Saya khawatir jika saya tidak menyetujui segala hal, saya akan kehilangan teman, mengecewakan jemaat, dan gagal memenuhi harapan orang lain. Jadi, saya ikut Bible study, menghadiri pesta makan malam, dan membantu di penitipan anak.
Rasa takut akan ditinggal mendorong saya mengiyakan terlalu banyak komitmen. Saya jadi mudah marah dan cemas. Kendati setiap hal yang saya iyakan memang baik adanya, saya belajar dengan cepat bahwa tidak semuanya baik untuk saya saat ini. Suami dan anak-anak saya juga merasakan konsekuensi stres saya. Saya merasa tegang setiap saat. Kenapa?

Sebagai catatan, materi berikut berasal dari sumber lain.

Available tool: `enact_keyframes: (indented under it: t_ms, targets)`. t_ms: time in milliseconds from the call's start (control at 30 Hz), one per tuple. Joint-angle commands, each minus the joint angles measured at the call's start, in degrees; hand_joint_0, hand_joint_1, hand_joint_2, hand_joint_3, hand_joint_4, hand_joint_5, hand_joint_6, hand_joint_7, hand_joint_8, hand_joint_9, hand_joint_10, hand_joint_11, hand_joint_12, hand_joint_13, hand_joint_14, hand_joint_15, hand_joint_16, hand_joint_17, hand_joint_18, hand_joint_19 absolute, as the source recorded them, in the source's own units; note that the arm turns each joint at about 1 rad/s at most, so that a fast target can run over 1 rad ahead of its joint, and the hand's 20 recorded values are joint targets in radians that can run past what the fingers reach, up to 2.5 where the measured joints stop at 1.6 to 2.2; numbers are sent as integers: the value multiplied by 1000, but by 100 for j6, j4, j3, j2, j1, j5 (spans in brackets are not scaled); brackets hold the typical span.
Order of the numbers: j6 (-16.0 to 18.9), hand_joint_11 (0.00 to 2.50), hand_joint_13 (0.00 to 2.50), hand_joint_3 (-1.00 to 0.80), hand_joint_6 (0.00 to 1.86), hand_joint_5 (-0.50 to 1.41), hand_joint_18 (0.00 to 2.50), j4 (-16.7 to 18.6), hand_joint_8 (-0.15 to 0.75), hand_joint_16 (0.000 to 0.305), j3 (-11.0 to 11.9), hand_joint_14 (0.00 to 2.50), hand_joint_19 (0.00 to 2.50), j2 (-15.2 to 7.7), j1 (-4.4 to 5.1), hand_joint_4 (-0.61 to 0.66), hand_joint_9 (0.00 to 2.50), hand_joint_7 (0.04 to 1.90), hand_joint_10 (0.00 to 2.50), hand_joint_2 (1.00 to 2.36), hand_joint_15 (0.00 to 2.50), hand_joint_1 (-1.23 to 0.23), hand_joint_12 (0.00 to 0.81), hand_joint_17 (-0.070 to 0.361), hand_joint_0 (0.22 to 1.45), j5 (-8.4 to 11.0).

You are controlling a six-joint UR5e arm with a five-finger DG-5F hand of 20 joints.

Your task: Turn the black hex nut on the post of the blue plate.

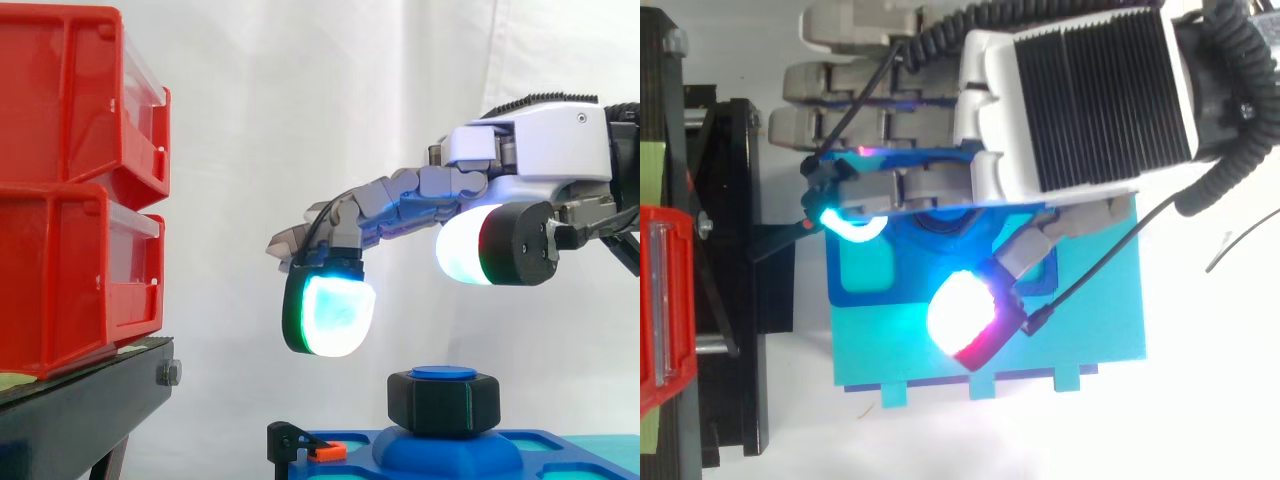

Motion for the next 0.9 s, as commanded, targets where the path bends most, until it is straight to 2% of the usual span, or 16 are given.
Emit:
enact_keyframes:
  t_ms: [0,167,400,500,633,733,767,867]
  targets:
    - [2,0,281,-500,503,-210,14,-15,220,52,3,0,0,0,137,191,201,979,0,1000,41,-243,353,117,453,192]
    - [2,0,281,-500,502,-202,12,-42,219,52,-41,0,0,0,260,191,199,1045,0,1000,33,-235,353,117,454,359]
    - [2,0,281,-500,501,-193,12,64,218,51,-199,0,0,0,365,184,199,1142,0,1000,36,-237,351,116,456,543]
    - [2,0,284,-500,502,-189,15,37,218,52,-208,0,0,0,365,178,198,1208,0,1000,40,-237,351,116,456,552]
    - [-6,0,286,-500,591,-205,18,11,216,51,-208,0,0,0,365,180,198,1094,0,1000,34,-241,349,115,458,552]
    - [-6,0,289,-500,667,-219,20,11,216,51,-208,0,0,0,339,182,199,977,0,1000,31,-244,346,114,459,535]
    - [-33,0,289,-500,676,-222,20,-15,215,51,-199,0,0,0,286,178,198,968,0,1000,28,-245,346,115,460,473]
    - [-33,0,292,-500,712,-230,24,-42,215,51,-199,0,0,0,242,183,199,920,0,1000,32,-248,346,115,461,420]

Karena saya takut bilang tidak.
Ketika Kita Biarkan Ketakutan Memegang Kendali
Setiap kali rasa takut menyetir pilihan-pilihan kita, kenalilah itu sebagai siaga merah bahwa kita tidak berjalan selaras dengan Roh Kudus.
Dalam Yohanes 14, Yesus mengucapkan kata-kata penuh makna ini kepada murid-murid-Nya: “Damai sejahtera Kutinggalkan bagimu. Damai sejahtera-Ku Kuberikan kepadamu, dan apa yang Kuberikan tidak seperti yang diberikan oleh dunia kepadamu. Janganlah gelisah dan gentar hatimu” (Yohanes 14:27).

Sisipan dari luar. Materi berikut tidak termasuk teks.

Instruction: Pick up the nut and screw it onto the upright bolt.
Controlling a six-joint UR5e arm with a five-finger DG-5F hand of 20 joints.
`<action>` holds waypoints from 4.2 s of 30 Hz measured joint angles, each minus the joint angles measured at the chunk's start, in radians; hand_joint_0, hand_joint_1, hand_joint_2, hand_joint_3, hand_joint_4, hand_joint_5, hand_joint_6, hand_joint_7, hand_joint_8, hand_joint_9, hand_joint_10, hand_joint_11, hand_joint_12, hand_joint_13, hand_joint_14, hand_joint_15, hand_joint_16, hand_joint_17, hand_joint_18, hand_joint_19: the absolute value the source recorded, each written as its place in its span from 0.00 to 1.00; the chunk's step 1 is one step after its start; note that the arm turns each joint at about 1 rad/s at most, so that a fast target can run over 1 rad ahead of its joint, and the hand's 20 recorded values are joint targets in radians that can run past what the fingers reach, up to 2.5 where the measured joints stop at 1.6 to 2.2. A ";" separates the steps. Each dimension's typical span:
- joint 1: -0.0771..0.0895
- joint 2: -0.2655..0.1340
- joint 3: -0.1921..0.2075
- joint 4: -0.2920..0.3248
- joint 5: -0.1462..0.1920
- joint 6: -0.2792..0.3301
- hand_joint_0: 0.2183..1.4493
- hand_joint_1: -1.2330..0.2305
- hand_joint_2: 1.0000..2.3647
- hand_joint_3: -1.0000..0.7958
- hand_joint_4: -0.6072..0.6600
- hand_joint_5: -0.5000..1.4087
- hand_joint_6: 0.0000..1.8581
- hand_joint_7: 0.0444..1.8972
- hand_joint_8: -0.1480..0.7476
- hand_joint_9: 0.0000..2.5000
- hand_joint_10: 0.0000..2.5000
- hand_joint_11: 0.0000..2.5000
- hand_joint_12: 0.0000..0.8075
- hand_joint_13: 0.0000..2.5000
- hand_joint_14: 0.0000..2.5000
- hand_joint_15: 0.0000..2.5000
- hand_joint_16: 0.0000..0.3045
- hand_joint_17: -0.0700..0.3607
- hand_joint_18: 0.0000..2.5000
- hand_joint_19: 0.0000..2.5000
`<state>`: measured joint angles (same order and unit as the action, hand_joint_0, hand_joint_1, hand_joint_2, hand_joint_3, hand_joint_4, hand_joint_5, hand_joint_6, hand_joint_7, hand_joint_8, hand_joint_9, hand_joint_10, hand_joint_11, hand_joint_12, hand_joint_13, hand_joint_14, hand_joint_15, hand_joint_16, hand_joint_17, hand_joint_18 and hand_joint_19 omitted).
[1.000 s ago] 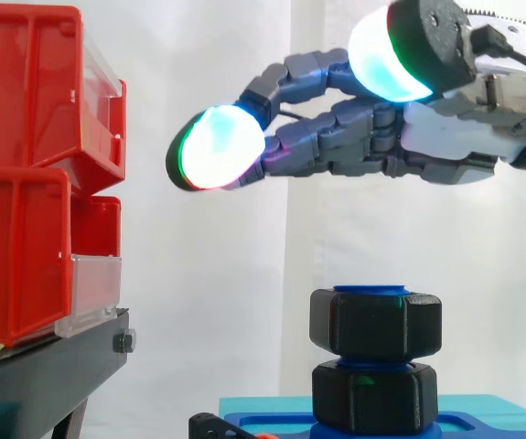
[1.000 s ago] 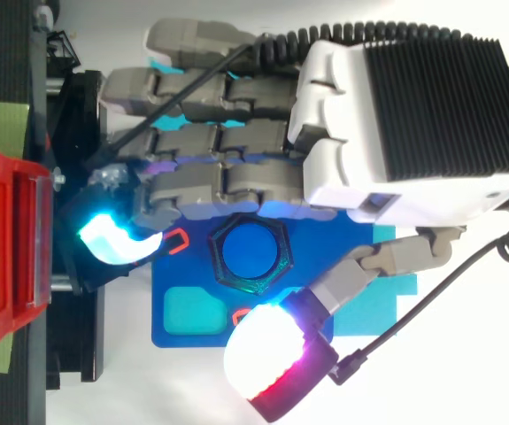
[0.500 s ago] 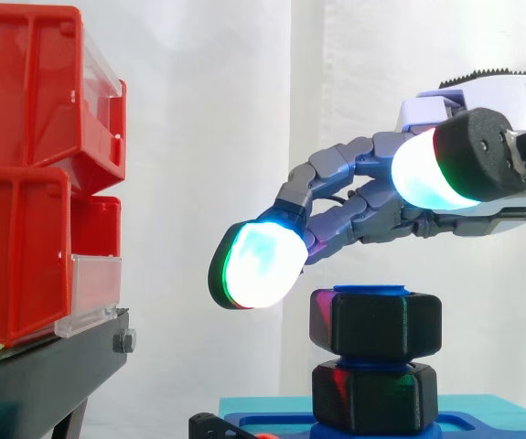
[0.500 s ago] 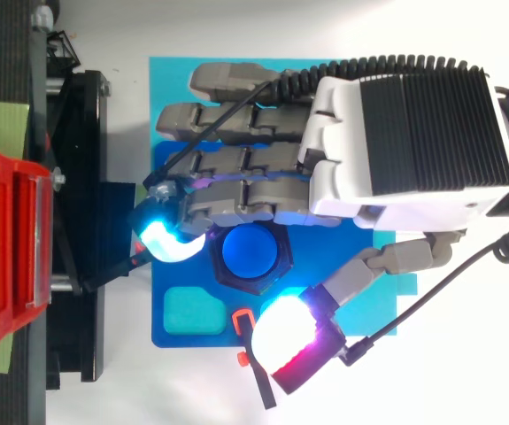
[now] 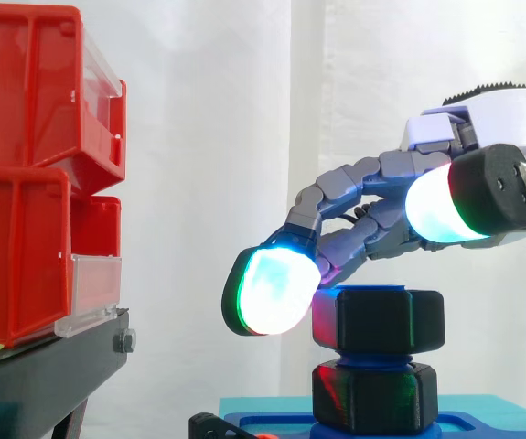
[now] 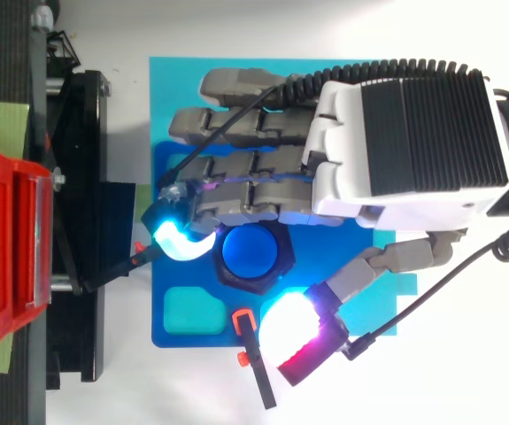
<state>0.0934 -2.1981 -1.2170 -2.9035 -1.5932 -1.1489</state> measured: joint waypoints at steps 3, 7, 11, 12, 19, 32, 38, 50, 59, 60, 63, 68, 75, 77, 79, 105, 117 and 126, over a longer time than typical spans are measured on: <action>-0.001 0.000 0.000 -0.002 -0.001 0.000 0.20 0.55 0.00 0.28 0.57 0.21 0.27 0.42 0.41 0.30 0.00 0.00 0.43 0.16 0.00 0.00 0.15 0.39 0.06 0.05; -0.005 0.000 0.000 -0.002 -0.002 0.000 0.22 0.53 0.00 0.28 0.59 0.23 0.27 0.47 0.40 0.34 0.00 0.00 0.41 0.19 0.00 0.00 0.13 0.37 0.09 0.05; -0.008 0.000 0.000 -0.001 -0.002 0.000 0.22 0.54 0.00 0.28 0.57 0.25 0.27 0.52 0.37 0.37 0.00 0.00 0.40 0.21 0.00 0.00 0.12 0.36 0.10 0.04; -0.009 0.001 0.000 -0.001 -0.002 0.000 0.22 0.55 0.00 0.28 0.57 0.25 0.27 0.52 0.37 0.38 0.00 0.00 0.40 0.21 0.00 0.00 0.12 0.35 0.10 0.04; -0.014 0.001 0.003 -0.003 -0.010 0.000 0.19 0.65 0.00 0.28 0.52 0.28 0.27 0.60 0.35 0.43 0.00 0.00 0.39 0.23 0.00 0.00 0.12 0.35 0.11 0.03; -0.037 0.002 0.056 -0.065 -0.044 -0.021 0.17 0.68 0.00 0.28 0.52 0.31 0.27 0.66 0.29 0.56 0.00 0.00 0.36 0.31 0.00 0.00 0.11 0.34 0.20 0.02; -0.050 0.002 0.063 -0.103 -0.049 -0.053 0.17 0.67 0.00 0.28 0.52 0.32 0.27 0.68 0.29 0.62 0.00 0.00 0.34 0.34 0.00 0.00 0.11 0.33 0.24 0.03; -0.070 0.018 0.066 -0.160 -0.057 -0.084 0.18 0.65 0.00 0.28 0.47 0.33 0.27 0.73 0.31 0.84 0.00 0.13 0.26 0.48 0.00 0.00 0.09 0.30 0.40 0.10; -0.076 0.057 0.068 -0.177 -0.057 -0.095 0.17 0.65 0.00 0.28 0.61 0.26 0.27 0.55 0.40 0.65 0.00 0.10 0.37 0.41 0.00 0.03 0.13 0.38 0.34 0.12; -0.076 0.060 0.068 -0.176 -0.057 -0.095 0.17 0.64 0.00 0.28 0.62 0.25 0.27 0.50 0.41 0.61 0.00 0.09 0.38 0.39 0.00 0.03 0.14 0.39 0.33 0.12; -0.076 0.066 0.078 -0.173 -0.058 -0.095 0.16 0.63 0.00 0.28 0.59 0.22 0.27 0.42 0.43 0.48 0.00 0.03 0.41 0.29 0.00 0.01 0.15 0.40 0.24 0.12; -0.068 0.061 0.088 -0.127 -0.059 -0.095 0.15 0.62 0.00 0.28 0.57 0.19 0.27 0.34 0.43 0.34 0.00 0.00 0.45 0.17 0.00 0.00 0.16 0.41 0.07 0.06; -0.049 0.019 0.087 -0.025 -0.071 -0.093 0.14 0.60 0.00 0.28 0.55 0.18 0.27 0.31 0.42 0.24 0.00 0.00 0.47 0.09 0.00 0.00 0.16 0.42 0.00 0.01; -0.042 0.001 0.087 -0.008 -0.072 -0.090 0.14 0.60 0.00 0.28 0.55 0.18 0.27 0.31 0.43 0.24 0.00 0.00 0.47 0.09 0.00 0.00 0.16 0.42 0.00 0.01; -0.035 -0.015 0.086 0.003 -0.073 -0.081 0.14 0.60 0.00 0.28 0.55 0.18 0.27 0.31 0.43 0.24 0.00 0.00 0.47 0.09 0.00 0.00 0.16 0.42 0.00 0.01; 0.002 -0.038 0.009 0.042 -0.073 -0.043 0.16 0.59 0.00 0.28 0.62 0.21 0.27 0.48 0.46 0.31 0.00 0.00 0.46 0.16 0.00 0.00 0.14 0.39 0.04 0.00; -0.008 -0.037 0.013 0.044 -0.079 -0.043 0.17 0.60 0.00 0.28 0.60 0.22 0.27 0.58 0.47 0.33 0.00 0.02 0.46 0.19 0.00 0.00 0.14 0.38 0.07 0.00; -0.015 -0.037 0.014 0.042 -0.086 -0.043 0.17 0.60 0.00 0.28 0.60 0.23 0.27 0.64 0.48 0.34 0.00 0.03 0.45 0.20 0.00 0.00 0.13 0.38 0.09 0.00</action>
<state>0.0787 -2.2355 -1.2029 -2.8613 -1.6794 -1.1919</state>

Ketika Yesus menyatakan ini, Dia tahu kelak para murid-Nya akan dihadapkan pada pilihan-pilihan paling sulit dalam hidup. Salib itu menanti, dan mereka harus memilih antara menyelaraskan diri dengan-Nya ketika Dia dituduh dan dibunuh, atau dengan para pemimpin agama dan orang banyak.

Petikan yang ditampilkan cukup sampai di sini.